Three agricultural centers arose
around the world during this period, each based on a different
grain. Wheat was first cultivated in the Near East in Mesopotamia,
which became the cradle of Western Civilization. Rice was farmed
in Southwest Asia and resulted in Oriental Civilization. Corn
was developed in Mexico, and eventually was carried throughout
both North and South America. When Europeans came to this hemisphere,
the Native Americans shared with them the corn which was to
become a staple of Colonial agriculture as well.
One way in which corn differs
from all other grasses is in its inability to reproduce itself.
The kernels are covered so tightly by the husks that they can't
be scattered over the ground to seed. Even if an opened ear
fell to the ground, the sprouts would be too close together
to survive. Corn must be planted with space around each seed.
It is totally dependent on man to reproduce. This constituted
a puzzle to scientists searching for the origin of corn. They
could not find any wild grass from which corn was developed.
In the 1960's, they discovered an earlier form of cultivated
corn which had been stored in caves in Tehuacan, Mexico. They
now theorize that the original wild corn plant was a smaller
stalk with one ear at the top. The tassel grew directly out
of this ear. There were fewer kernels on the ear, and each was
covered by its own husk. These kernels were attached loosely
and could easily fall off the cob and reproduce themselves.
This grain probably cross pollinated with other wild grasses
to produce more and larger ears on bigger plants.
Modern corn has many ears along
the stalk, each topped with corn silk, the female part of the
plant. Tassels, the male part, grow on top of the stalk. The
wind blows pollen from the tassel to the silk of a nearby corn
plant. Each pollen grain pollinates the strand of silk to which
it sticks. After fertilization, a kernel of corn will grow at
the end of each silk strand. The corn husk grows, and inside
hundreds of kernels grow into an ear of corn. The silk turns
from a creamy color to dark red to brown. Corn is ready to pick
just before it turns brown. Some ears are left on the stalk
to dry and harden. These are saved for seed corn for the next
year's crop.
Since growing corn depletes
the soil, most Indian tribes used a slash and burn method to
clear new corn fields every few years. However, some tribes
learned to fertilize the soil. The Iroquois placed a fish in
each corn hill and so were able to use the same corn fields.
They did not plow, but cleared the land of any superficial weeds
with tools made from deer antlers. Then they used a digging
stick to make a hole for a few kernels of corn and the fish.

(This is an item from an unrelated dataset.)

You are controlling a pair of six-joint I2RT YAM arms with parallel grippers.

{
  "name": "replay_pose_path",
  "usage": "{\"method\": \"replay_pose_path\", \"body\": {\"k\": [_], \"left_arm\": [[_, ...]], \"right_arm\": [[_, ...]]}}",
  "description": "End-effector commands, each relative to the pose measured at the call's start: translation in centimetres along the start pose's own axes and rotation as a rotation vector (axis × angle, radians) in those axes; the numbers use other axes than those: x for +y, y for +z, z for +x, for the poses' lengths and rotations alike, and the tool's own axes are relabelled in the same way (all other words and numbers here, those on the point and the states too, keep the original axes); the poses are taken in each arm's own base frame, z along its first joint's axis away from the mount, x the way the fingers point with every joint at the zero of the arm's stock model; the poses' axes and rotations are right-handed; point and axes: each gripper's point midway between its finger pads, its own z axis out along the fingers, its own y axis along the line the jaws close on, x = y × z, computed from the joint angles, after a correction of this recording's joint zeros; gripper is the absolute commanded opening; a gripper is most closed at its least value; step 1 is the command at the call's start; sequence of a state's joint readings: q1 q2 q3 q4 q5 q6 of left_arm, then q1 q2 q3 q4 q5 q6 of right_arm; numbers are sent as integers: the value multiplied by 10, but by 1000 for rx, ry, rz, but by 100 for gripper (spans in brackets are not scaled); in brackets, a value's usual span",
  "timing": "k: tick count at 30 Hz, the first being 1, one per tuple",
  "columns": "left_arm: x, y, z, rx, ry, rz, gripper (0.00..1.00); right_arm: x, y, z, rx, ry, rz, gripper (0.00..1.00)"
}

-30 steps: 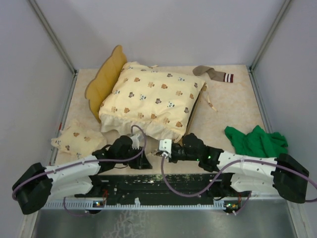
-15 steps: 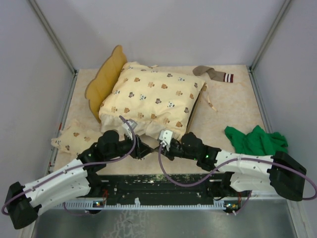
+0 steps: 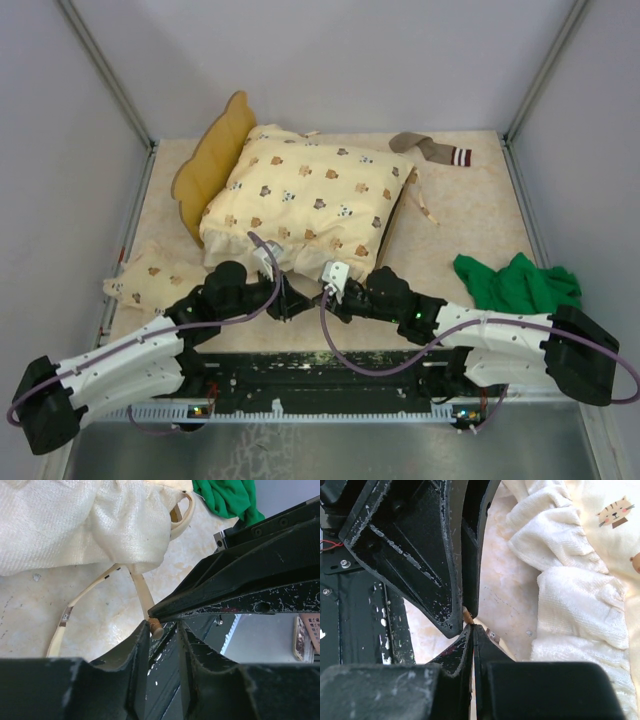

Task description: Set up the pet bed

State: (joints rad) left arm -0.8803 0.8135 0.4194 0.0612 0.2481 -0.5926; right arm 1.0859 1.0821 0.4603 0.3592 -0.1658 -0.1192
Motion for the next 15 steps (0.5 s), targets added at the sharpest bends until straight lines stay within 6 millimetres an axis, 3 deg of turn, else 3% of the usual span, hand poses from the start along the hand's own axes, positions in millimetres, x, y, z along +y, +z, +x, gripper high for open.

They planted beans around each corn plant. That way, no poles
or trellises were needed because the beans would grow up the
corn stalk. Squash was planted in between the corn hills. This
practice took advantage of the necessary space between the corn
plants. Once the squash plants grew large enough, they would
shade out most other plants and eliminate the need for further
weeding. All three plants could be cultivated together, saving
labor.
These three plants--corn, beans,
and squash--were complementary crops which grew well together
and nourished the soil, unlike monoculture planting which depletes
it. The foods also complemented each other nutritionally. The
corn provided the complex carbohydrates, the squash was rich
in vitamins, and the beans were a good source of protein. All
three foods could be dried and the corn could also be ground
into meal. Thus, these three foods could carry people through
the long winter months. The Indians appreciated the value of
these foods.
The Senecas called corn, beans,
and squash "The Three Sisters", and revered them in ceremonies
and stories (See article on Seneca Language and Legends). It's
comforting to know that in this area of Western New York that
the Senecas inhabited, these foods are still easily grown. Corn
is abundant in the area, and beans and squash are found in almost
every backyard garden. If some natural or man-made disaster
should cripple "the system" for a time, we still have the resources
to survive in much the same way that the Native Americans and
pioneers did several hundred years ago.